Ein Ansatz, dem beizukommen, wäre, Teilzeitkräfte dazu zu bringen, Stunden aufzustocken. Entsprechende Überlegungen dazu wälzt Arbeitsminister Martin Kocher (ÖVP). Im "Kurier" erklärte er, etwa bei Sozialleistungen für Teilzeitkräfte ansetzen zu wollen: "In Österreich wird bei Sozial- und Familienleistungen wenig unterschieden, ob jemand 20 oder 38 Stunden arbeitet. Wenn Menschen freiwillig weniger arbeiten, dann gibt es weniger Grund, Sozialleistungen zu zahlen."
Ein Vorschlag, der umgehend für Proteste aller anderen Parteien sorgte – selbst beim grünen Koalitionspartner: "Maßgeblich für Sozialleistungen ist der Bedarf an Unterstützung – nicht das Ausmaß der Beschäftigung", so etwa Sozialminister Johannes Rauch (Grüne).
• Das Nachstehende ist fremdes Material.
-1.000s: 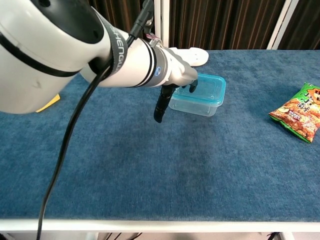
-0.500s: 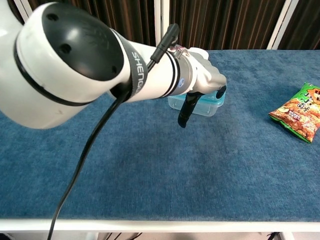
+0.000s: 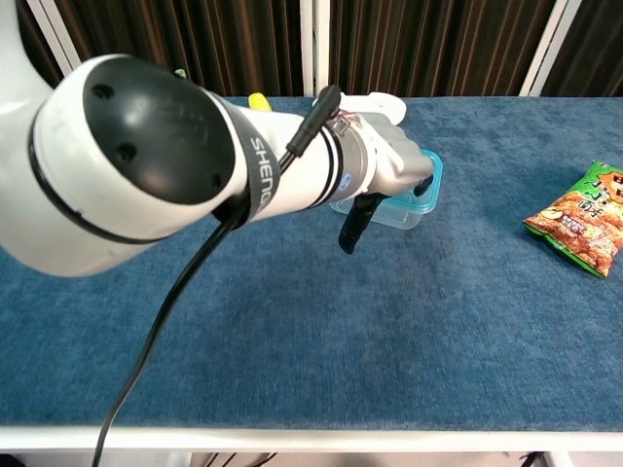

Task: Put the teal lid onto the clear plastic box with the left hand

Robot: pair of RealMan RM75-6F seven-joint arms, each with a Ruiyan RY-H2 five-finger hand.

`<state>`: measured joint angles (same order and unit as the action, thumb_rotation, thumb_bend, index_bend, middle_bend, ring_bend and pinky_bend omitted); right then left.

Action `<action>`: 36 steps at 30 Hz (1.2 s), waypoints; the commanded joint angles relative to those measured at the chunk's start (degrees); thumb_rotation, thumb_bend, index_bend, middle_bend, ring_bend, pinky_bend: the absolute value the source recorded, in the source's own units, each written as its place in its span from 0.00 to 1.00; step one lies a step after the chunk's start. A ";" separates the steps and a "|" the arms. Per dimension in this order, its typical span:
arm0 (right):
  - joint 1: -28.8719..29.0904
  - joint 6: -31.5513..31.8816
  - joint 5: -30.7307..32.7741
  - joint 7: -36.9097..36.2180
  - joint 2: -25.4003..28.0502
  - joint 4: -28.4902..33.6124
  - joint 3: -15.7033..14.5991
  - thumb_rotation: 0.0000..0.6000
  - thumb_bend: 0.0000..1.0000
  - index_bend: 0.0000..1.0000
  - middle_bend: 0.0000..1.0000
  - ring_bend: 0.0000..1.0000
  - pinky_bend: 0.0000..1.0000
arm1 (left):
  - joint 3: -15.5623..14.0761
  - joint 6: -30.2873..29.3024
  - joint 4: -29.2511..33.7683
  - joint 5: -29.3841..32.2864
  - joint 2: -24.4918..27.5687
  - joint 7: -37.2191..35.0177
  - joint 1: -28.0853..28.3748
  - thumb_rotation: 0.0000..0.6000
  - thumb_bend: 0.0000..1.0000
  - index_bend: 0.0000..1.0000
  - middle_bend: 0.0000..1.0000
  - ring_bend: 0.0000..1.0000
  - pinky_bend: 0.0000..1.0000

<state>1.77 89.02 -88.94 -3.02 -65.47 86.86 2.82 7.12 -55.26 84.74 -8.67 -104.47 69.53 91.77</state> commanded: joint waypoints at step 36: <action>2.90 -4.51 0.95 -10.71 1.70 -4.19 1.00 1.00 0.13 0.00 0.01 0.00 0.00 | -14.56 -33.44 4.83 -53.11 28.13 -52.67 -49.43 1.00 0.01 0.16 0.12 0.00 0.03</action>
<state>4.51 84.61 -87.83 -13.49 -63.60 82.87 3.85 -2.47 -82.07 93.45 -55.38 -78.83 22.94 49.72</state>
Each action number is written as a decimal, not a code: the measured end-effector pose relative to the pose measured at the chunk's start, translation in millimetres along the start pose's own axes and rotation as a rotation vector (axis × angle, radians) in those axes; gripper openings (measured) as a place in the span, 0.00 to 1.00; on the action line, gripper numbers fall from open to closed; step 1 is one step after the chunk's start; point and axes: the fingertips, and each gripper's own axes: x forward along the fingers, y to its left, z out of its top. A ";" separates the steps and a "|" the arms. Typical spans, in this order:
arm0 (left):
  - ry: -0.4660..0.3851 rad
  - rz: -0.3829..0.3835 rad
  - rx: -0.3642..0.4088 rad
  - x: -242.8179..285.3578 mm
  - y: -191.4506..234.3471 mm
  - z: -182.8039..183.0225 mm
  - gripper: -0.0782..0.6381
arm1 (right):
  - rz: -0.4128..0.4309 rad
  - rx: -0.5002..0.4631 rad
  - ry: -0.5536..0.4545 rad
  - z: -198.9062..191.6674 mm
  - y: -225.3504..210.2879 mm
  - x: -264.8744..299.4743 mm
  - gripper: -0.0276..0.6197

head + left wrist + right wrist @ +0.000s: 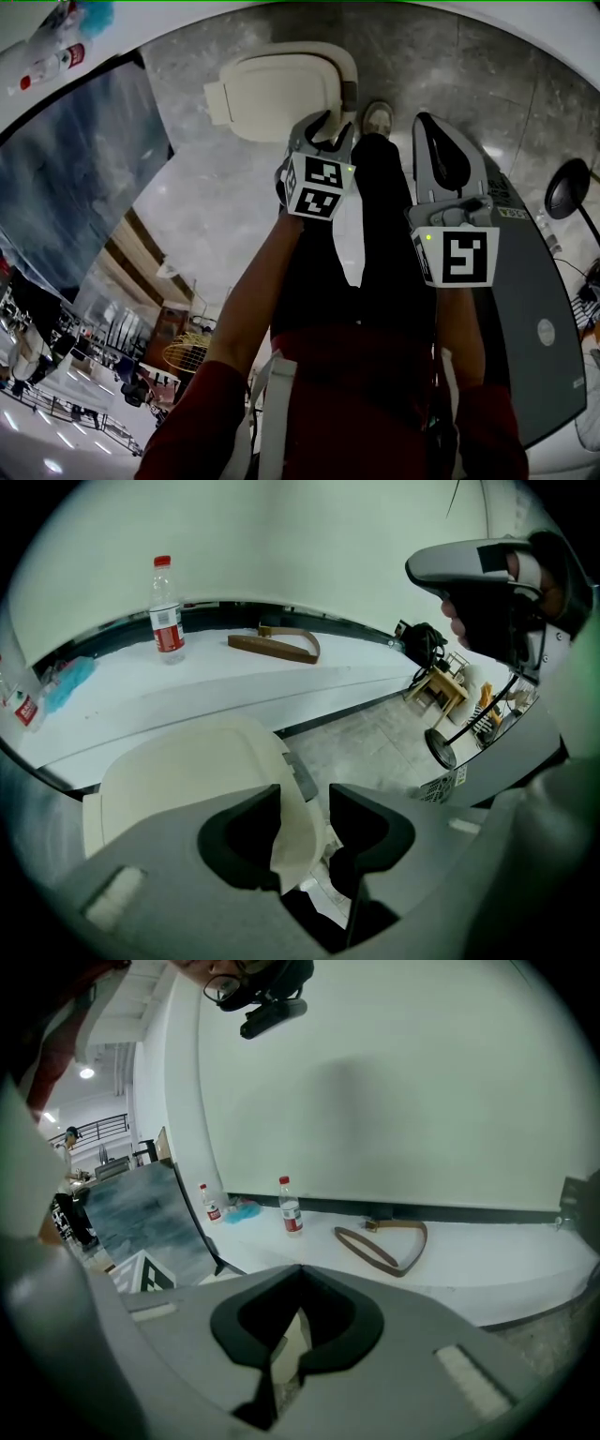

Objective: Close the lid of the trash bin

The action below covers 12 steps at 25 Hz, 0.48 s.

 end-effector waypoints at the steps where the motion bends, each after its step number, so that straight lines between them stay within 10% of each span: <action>1: 0.004 -0.001 -0.001 3.7 0.1 -1.9 0.34 | 0.003 -0.003 0.004 -4.1 0.3 0.8 0.04; 12: 0.022 -0.003 0.003 29.6 4.6 -13.5 0.34 | 0.024 -0.003 0.032 -31.4 7.7 10.2 0.04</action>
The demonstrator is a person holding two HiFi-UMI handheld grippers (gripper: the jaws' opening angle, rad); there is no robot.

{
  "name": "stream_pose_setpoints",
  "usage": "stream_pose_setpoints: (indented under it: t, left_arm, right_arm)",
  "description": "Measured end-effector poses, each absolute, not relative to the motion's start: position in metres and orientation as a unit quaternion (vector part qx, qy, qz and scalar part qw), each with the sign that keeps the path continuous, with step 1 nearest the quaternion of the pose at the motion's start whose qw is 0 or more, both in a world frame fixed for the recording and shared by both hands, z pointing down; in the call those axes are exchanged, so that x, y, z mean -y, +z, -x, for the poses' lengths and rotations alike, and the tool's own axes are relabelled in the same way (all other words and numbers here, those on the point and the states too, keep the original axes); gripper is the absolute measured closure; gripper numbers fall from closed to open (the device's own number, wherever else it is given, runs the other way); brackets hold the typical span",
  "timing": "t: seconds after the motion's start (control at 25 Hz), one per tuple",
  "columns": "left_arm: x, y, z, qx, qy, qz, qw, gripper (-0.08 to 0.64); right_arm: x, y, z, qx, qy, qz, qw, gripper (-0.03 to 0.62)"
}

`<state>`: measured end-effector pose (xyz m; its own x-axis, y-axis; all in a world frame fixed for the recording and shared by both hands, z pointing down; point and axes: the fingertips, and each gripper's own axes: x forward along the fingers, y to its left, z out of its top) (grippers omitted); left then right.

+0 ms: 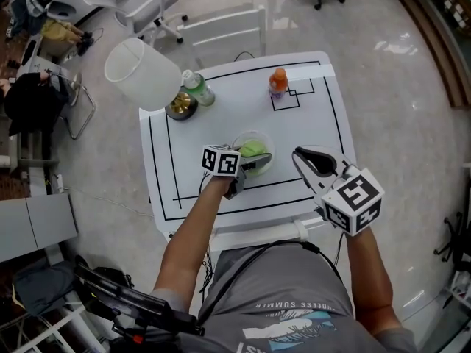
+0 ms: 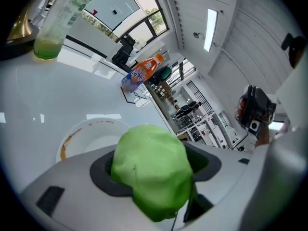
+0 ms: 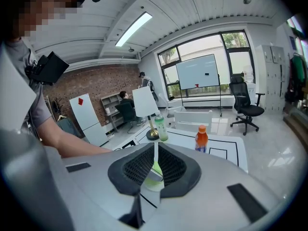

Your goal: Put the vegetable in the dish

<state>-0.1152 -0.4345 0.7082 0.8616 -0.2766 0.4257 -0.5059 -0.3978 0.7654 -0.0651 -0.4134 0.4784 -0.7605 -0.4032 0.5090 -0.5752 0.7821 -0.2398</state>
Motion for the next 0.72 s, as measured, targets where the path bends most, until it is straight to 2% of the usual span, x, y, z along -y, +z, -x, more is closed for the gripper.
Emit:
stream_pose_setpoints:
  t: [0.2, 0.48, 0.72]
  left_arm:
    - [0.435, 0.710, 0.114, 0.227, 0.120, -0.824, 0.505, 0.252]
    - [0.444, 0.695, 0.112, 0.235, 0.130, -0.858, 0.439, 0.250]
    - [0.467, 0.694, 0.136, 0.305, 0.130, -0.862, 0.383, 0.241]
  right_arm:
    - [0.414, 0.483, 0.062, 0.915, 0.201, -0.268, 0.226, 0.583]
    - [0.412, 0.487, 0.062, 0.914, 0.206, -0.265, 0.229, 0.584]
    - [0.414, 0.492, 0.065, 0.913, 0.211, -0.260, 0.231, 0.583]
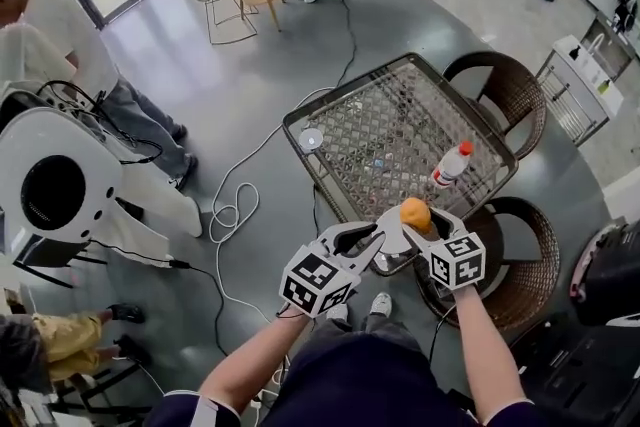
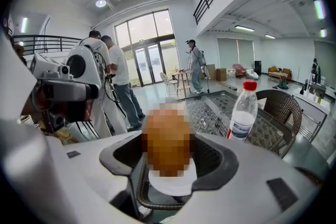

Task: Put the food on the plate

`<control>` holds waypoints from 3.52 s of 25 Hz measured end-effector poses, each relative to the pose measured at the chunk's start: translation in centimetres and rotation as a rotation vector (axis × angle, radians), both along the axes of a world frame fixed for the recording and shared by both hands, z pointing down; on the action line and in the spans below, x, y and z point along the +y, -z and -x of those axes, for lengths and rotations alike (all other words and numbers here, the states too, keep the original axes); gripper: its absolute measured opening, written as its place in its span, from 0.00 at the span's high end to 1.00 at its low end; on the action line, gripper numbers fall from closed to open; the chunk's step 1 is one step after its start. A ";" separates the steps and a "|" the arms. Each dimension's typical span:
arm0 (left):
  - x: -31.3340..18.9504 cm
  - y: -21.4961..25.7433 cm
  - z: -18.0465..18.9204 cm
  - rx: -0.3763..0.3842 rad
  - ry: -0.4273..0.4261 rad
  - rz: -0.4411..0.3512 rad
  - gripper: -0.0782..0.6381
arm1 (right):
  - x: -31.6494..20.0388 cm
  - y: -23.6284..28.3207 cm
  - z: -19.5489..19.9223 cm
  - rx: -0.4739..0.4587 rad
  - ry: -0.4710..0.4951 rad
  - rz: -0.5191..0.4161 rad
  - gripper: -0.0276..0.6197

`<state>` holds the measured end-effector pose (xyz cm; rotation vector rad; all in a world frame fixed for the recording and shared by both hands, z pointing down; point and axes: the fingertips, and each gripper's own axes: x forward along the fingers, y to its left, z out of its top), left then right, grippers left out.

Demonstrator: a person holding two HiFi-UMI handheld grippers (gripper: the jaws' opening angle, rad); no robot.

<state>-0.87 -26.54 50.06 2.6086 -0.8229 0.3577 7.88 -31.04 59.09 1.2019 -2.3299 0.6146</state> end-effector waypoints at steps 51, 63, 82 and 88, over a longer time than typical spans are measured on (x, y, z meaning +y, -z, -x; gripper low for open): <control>-2.0 -0.6 -0.7 -0.025 0.023 0.015 0.79 | -3.9 1.2 -1.7 0.028 0.001 -0.006 0.65; -3.8 6.9 -1.3 0.069 0.023 -0.131 0.79 | -2.7 14.9 -1.1 -0.185 -0.059 -0.295 0.95; -1.8 11.3 -2.0 0.105 -0.009 -0.195 0.79 | 1.2 22.3 1.1 -0.273 -0.018 -0.462 0.95; -1.3 11.1 -1.8 0.106 -0.013 -0.194 0.79 | 1.7 22.2 1.3 -0.283 -0.018 -0.460 0.95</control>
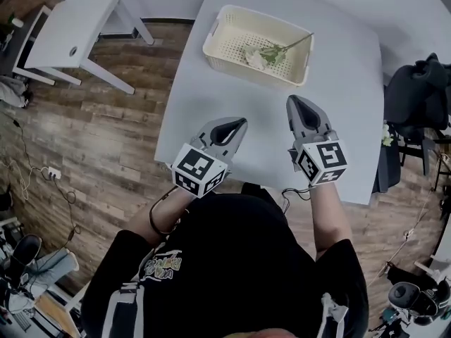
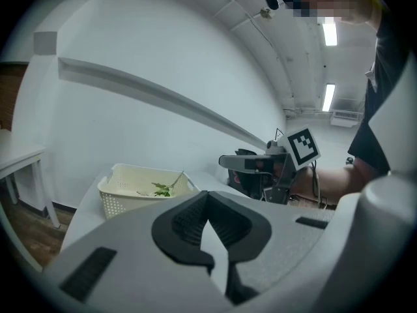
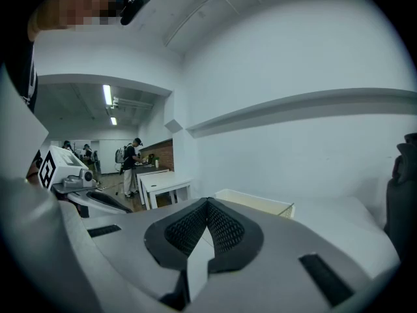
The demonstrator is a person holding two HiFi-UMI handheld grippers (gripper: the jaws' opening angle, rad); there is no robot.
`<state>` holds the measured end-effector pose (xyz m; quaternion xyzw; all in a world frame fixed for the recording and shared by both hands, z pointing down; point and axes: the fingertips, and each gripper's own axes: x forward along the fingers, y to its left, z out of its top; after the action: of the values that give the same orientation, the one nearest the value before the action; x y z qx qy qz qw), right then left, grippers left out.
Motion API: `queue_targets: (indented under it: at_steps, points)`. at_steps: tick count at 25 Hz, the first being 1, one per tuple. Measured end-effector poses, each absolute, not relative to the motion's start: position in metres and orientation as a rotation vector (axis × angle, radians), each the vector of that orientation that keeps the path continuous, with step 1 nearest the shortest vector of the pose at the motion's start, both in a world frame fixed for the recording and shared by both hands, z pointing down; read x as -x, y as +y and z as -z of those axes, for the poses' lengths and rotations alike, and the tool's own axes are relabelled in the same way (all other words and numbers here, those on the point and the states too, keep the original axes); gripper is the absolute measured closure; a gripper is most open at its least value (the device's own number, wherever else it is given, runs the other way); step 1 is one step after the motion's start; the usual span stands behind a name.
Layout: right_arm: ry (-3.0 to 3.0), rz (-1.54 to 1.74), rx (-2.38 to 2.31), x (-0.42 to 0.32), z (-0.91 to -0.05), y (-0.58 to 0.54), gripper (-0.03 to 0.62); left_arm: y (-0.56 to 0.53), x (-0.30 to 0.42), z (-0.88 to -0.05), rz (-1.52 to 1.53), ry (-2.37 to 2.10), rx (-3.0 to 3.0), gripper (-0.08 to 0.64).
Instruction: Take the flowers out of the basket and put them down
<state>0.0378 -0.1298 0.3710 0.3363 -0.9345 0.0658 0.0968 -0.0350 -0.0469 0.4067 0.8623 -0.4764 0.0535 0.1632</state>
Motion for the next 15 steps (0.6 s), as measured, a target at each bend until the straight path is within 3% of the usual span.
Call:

Mutterschaft als größter Treiber
Der größte Treiber, in Teilzeit zu gehen, ist in Österreich nach wie vor die Mutterschaft. In welchem Ausmaß Frauen arbeiten, ändert sich stark mit dem Alter der Kinder: Ist das jüngste Kind unter drei, überwiegt eine Erwerbstätigkeit unter 20 Wochenstunden. Etwa jede zweite Mutter von Kindern im Kindergartenalter arbeitet zwischen zehn und 30 Stunden pro Woche.
Im Volksschulalter steigt der Anteil jeder Frauen, die 20 bis 30 Wochenstunden arbeiten. Erst wenn das jüngste Kind in die Mittelschule kommt, wächst der Anteil jener Mütter, die annähernd Vollzeit arbeiten, auf rund ein Viertel. Vor der Matura arbeiten immer noch nur rund 40 Prozent der Mütter 35 Stunden oder mehr. Der Großteil arbeitet aber auch in diesem Alter nicht mehr als 30 Stunden. Und: Auch fast die Hälfte der Frauen ohne minderjährige Kinder arbeitet entweder gar nicht, oder in Teilzeit.
Das liegt aber nicht nur am mangelhaften Angebot bei Kinderbetreuung: Häufigstes Motiv von Müttern, bei Kindern zu Hause zu bleiben, ist der Wunsch, das Kind selbst zu betreuen – und zwar nicht nur Kleinkinder: Auch von Müttern von Achtjährigen, die nicht arbeiten, wird das als häufigster Grund dafür genannt. Der Wunsch, die Kinder selbst zu betreuen, ist laut einer Auswertung der Mikrozensusdaten des Instituts für Familienforschung auch für acht von zehn arbeitende Mütter der Hauptgrund für ihre Teilzeit.
Ob Frauen mehr arbeiten wollen oder nicht, ist übrigens unabhängig davon, wie viel der Partner arbeitet: Frauen fühlen sich also eher zuständig für familiäre Arbeit und Kinderbetreuung und dafür, die Vereinbarkeit (oft durch Teilzeit) möglich zu machen.